Posted: Thursday, January 31, 2013 4:13:40 PM
Where do we go from here? To answer that question, we must decide as a nation where we are now. This question seems to be what all of the conversations of media violence and its effects on the people of the United States boil down to. We, not necessarily as a nation, but as people, as human beings, are attracted to violence.
When we see that a mass killing has happened, the media shows us three things that we find unpleasant initially, but ourselves on the inside crave. First, they will give the body count. Then, they will tell us who the shooter is. Then, they will give us a hero; someone who died in the unexpected line of fire to save lives by losing their own. I believe where we as people want to go, and are trying to go, the high road of peace, will take us in a circle.
The first point is our attraction to violence. The biggest tourist areas of the world are historically violent like The Coliseum, The Pyramids, and sites of War. The news stations give the body count and people will rank it against other mass shootings. It has become a statistic, like box office dollars or football scores.

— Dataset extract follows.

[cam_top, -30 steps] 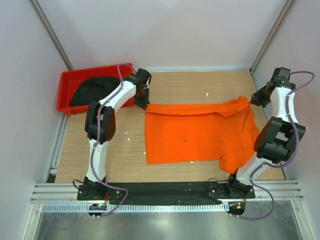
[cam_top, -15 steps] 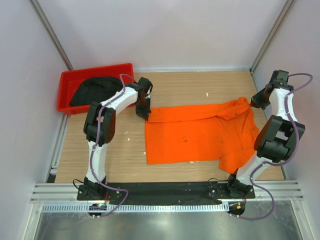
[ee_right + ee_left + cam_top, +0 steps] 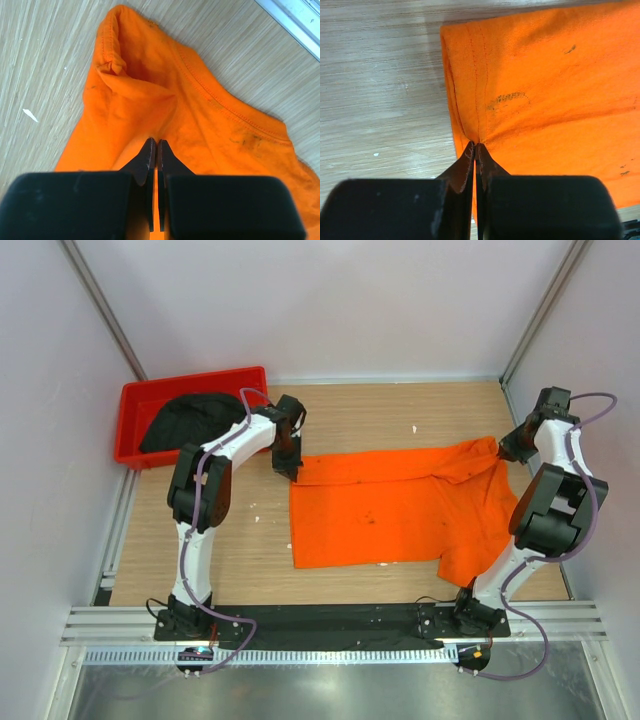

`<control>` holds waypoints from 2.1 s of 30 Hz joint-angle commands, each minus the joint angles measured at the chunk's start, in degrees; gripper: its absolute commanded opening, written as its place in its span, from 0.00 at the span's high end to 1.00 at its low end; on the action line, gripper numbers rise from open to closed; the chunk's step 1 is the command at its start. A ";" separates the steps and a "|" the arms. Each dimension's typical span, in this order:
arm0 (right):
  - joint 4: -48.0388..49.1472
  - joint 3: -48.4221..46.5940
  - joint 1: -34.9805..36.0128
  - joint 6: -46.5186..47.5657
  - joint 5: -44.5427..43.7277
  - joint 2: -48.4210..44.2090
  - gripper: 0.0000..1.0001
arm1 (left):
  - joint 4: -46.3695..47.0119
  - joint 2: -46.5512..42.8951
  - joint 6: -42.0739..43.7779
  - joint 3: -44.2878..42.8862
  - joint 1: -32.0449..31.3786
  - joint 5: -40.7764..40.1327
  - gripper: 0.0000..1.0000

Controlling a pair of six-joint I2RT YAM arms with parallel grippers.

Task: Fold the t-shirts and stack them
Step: Fold the tshirt

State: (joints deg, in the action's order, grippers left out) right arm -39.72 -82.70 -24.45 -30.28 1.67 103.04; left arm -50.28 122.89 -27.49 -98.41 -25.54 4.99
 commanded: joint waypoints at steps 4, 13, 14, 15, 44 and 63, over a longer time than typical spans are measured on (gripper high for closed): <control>2.46 -1.77 -0.25 0.31 -1.41 0.49 0.99 | 1.06 -0.46 -0.29 -0.38 -0.12 0.98 1.00; 0.79 -0.28 -0.25 0.92 -3.78 0.84 0.98 | 1.24 -0.98 -0.81 2.08 -0.12 -0.07 1.00; 0.01 0.25 -0.25 1.01 -4.13 0.76 0.98 | 1.15 -1.16 -0.82 2.34 -0.12 -0.42 1.00; -0.44 0.60 -0.25 1.19 -4.39 0.49 0.98 | 0.89 -1.42 -0.82 2.52 -0.12 -1.64 1.00; 11.52 -6.51 2.65 11.13 7.39 6.71 0.53 | 8.88 0.86 0.41 -5.57 -1.53 3.97 0.76; 2.56 -9.42 2.91 10.42 -1.40 9.64 0.51 | 7.66 2.71 0.95 -4.07 -0.92 2.74 0.79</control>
State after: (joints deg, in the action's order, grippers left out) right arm -33.69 -91.09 -21.61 -21.08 4.03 115.81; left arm -42.63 126.54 -26.81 -102.28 -26.83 7.57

Secondly, the shooter. As the murderer fires bullets into the flesh of his victims, ending their innocent lives prematurely, whether he knows it or not, he will become a celebrity, becoming immortalized in his actions. For example, there aren’t individual names associated with Hitler, just a number; 6,000,000. As a name one might suggest Anne Frank, as a victim, but that brings me to the third point, the hero.
There is always a token hero in every tragedy; a teacher, boyfriend, or professor. There is always a push to get this hero famous, though the hero is always someone who did something that a) gets themselves killed, b) that no one else did for logical reasons, and c) was unfortunately insignificant to the larger tragedy. These people are condescended by the media who expresses that there is always hope in darkness. However, at the end of the day, the shooter killed the innocent hero, and died by his own will. Unfortunately, there is a false sense of unity and hope that is only used for societal backlashes and political agendas. We are truly taught through these tragedies that the villain always wins. What is scarier is that we don’t mind it.
The direction we should go in, can only be reached by accepting that there is nowhere to go. We are trapped by our human flaws, meaning that to humanize ourselves we must not let these tragedies happen, but accept that as long as people are alive people will die. By changing the way they are broadcasted through the news networks, we might be able to make people understand that no matter what direction you go, you’re going in circles.